- Exercise directions
Output a verbatim copy of the data, cut off after the line that contains "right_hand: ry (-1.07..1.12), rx".

⟨

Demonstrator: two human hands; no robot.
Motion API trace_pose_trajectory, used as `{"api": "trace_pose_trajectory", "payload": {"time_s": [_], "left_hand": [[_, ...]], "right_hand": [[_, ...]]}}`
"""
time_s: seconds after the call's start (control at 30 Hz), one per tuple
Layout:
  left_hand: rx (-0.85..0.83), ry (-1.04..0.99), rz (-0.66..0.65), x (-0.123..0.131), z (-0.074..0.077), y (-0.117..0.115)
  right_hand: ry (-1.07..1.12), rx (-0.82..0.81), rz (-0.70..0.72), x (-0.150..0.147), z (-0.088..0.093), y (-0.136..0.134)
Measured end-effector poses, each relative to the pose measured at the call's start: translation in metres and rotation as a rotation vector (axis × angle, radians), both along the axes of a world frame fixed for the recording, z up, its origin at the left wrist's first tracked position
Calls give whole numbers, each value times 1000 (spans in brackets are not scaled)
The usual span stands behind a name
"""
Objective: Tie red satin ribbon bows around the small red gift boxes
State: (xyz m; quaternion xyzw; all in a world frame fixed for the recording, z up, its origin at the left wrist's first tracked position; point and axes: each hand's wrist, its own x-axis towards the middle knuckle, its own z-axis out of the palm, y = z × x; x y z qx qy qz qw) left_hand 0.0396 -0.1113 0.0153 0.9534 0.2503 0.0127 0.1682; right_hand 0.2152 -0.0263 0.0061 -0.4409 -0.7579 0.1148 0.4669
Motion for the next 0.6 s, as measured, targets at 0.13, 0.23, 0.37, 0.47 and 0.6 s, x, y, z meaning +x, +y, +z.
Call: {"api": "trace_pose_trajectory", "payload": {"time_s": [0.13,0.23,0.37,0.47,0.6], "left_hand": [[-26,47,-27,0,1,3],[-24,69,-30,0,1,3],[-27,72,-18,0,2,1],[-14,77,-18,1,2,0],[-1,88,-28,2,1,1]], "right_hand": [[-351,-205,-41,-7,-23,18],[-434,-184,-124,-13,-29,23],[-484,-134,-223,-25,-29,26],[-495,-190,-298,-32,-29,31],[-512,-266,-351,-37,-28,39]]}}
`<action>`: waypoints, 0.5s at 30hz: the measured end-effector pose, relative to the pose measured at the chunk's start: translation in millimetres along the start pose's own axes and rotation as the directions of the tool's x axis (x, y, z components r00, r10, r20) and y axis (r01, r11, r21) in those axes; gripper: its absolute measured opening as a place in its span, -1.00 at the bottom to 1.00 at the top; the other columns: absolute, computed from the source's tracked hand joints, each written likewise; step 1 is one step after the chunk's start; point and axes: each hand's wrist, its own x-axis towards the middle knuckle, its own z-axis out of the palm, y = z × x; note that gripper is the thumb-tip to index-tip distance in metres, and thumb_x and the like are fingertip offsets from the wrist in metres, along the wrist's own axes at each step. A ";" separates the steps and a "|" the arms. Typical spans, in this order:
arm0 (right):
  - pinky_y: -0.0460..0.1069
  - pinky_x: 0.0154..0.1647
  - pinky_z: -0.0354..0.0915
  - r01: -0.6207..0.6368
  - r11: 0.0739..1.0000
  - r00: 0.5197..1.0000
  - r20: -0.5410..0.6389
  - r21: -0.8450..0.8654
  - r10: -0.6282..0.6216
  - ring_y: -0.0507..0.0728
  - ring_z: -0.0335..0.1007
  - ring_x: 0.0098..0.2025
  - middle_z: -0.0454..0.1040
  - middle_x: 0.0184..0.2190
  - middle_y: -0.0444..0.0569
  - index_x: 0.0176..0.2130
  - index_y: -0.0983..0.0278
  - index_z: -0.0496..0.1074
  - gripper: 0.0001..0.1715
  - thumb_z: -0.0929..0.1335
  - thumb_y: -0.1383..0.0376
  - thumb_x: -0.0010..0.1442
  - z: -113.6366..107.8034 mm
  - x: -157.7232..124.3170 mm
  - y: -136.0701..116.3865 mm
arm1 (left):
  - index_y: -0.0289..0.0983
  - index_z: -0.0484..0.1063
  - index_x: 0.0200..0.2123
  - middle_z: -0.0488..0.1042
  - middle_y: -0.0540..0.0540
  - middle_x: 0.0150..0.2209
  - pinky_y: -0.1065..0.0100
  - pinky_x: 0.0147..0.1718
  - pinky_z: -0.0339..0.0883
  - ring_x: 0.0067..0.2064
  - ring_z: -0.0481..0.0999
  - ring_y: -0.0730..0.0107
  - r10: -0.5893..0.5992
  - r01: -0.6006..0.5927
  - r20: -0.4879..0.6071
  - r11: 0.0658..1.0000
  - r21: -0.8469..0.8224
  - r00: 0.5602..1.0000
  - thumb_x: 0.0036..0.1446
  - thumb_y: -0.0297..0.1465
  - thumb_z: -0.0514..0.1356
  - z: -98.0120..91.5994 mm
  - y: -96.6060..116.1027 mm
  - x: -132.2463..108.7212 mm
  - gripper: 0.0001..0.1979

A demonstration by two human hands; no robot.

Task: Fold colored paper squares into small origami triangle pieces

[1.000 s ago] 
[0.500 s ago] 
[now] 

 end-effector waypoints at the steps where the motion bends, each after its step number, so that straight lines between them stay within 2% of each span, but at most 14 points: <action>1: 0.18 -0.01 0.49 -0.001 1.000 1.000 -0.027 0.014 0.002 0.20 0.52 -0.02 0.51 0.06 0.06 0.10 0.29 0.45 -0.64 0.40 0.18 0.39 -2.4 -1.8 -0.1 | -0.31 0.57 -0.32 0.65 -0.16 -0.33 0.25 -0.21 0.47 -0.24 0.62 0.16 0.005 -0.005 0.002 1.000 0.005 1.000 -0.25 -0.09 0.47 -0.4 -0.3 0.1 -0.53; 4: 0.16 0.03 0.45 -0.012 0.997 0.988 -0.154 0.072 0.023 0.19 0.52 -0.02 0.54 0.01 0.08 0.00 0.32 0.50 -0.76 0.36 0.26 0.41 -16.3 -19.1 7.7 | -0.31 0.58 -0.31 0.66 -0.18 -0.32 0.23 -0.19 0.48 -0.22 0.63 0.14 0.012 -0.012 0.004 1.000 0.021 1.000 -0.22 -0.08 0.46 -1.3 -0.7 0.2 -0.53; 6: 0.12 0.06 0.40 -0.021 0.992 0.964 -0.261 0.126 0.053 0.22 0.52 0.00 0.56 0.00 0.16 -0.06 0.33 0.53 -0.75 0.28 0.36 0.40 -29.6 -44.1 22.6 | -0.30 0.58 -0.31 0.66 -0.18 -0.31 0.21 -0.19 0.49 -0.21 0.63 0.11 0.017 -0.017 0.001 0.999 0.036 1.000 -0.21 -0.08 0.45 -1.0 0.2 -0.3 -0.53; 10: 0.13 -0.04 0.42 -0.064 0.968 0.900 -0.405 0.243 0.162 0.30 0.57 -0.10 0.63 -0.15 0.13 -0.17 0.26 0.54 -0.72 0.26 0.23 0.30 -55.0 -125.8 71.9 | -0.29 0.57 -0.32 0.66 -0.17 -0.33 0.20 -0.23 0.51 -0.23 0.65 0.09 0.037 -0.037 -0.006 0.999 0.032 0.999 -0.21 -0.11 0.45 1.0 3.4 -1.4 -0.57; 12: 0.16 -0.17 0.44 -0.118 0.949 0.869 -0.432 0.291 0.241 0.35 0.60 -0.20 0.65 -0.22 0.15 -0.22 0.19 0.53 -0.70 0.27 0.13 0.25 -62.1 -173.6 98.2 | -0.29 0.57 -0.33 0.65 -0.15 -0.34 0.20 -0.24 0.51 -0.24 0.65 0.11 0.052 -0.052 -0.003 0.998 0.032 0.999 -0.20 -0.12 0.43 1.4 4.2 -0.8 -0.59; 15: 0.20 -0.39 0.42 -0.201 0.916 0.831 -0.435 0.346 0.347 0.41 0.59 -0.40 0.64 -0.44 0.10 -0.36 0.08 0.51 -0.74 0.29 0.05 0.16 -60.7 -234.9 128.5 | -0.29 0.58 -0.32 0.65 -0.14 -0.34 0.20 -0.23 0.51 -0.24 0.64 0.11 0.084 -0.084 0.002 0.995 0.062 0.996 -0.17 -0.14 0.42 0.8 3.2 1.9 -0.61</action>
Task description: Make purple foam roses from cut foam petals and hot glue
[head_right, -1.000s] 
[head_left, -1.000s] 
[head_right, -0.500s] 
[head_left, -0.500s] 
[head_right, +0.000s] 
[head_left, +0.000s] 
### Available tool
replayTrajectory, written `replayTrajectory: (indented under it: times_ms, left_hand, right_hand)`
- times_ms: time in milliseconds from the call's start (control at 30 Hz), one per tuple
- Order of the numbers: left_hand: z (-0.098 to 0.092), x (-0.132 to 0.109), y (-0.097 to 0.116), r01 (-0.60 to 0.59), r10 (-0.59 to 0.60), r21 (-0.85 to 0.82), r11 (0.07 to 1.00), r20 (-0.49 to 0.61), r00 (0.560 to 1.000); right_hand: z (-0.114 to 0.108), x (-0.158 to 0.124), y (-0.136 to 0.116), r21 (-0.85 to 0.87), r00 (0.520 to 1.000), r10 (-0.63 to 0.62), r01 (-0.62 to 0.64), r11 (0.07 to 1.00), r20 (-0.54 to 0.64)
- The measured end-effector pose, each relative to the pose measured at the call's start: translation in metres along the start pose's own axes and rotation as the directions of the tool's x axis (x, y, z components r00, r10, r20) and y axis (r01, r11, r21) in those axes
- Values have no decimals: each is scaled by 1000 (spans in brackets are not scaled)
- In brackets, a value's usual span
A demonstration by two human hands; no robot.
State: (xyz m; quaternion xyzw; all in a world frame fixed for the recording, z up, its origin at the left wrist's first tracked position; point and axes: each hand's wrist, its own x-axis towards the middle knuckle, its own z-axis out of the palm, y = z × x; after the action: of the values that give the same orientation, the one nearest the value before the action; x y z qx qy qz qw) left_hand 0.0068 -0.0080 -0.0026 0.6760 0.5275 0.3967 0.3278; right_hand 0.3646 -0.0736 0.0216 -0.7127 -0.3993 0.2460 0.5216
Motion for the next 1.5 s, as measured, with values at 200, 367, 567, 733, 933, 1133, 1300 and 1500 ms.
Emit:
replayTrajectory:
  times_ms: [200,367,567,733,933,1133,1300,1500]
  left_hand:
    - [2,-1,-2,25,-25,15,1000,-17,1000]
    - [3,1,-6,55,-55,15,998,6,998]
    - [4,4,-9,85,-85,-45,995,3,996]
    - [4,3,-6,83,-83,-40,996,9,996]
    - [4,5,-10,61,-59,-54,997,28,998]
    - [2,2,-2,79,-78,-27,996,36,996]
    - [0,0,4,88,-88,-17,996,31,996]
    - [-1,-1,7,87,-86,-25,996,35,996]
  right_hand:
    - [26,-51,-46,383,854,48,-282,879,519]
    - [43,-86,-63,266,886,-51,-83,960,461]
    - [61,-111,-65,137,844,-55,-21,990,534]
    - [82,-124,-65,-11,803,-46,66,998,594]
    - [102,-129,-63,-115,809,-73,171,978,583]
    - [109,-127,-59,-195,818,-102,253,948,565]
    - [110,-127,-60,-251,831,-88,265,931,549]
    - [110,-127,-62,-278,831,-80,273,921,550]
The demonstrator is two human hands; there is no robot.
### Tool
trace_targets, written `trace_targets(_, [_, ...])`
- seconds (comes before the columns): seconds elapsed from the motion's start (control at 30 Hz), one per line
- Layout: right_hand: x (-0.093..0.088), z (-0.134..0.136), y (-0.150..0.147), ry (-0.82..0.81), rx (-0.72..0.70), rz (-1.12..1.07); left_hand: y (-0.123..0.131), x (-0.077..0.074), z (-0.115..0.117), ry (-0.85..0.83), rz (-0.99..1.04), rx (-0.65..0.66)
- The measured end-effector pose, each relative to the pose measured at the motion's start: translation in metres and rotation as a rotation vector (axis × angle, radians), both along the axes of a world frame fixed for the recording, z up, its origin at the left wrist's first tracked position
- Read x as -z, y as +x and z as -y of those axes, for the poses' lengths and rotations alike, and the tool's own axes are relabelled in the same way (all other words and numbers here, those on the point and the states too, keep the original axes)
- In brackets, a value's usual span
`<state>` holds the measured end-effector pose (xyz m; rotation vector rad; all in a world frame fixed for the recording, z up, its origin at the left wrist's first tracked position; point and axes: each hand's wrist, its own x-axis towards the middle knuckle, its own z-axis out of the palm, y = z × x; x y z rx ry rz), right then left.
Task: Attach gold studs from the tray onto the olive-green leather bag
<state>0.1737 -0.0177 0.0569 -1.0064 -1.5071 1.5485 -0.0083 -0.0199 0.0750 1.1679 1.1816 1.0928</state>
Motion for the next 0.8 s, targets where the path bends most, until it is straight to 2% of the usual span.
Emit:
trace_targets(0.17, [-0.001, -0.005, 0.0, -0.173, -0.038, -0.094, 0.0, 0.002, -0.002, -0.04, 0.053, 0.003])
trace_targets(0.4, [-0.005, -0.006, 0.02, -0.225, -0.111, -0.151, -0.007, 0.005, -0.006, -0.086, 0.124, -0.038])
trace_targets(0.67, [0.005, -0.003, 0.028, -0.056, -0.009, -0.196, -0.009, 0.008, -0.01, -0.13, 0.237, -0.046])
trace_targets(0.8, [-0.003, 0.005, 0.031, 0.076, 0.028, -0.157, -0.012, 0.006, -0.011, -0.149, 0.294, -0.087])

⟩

- Output of the exercise
Demonstrator: two human hands; no robot.
Motion API trace_pose_trajectory, used as `{"api": "trace_pose_trajectory", "payload": {"time_s": [_], "left_hand": [[_, ...]], "right_hand": [[_, ...]]}}`
"""
time_s: seconds after the call's start (control at 30 Hz), one per tuple
Layout:
  left_hand: rx (-0.85..0.83), ry (-1.04..0.99), rz (-0.66..0.65), x (-0.123..0.131), z (-0.074..0.077), y (-0.117..0.115)
  right_hand: ry (-1.07..1.12), rx (-0.82..0.81), rz (-0.70..0.72), x (-0.150..0.147), z (-0.088..0.093), y (-0.136..0.134)

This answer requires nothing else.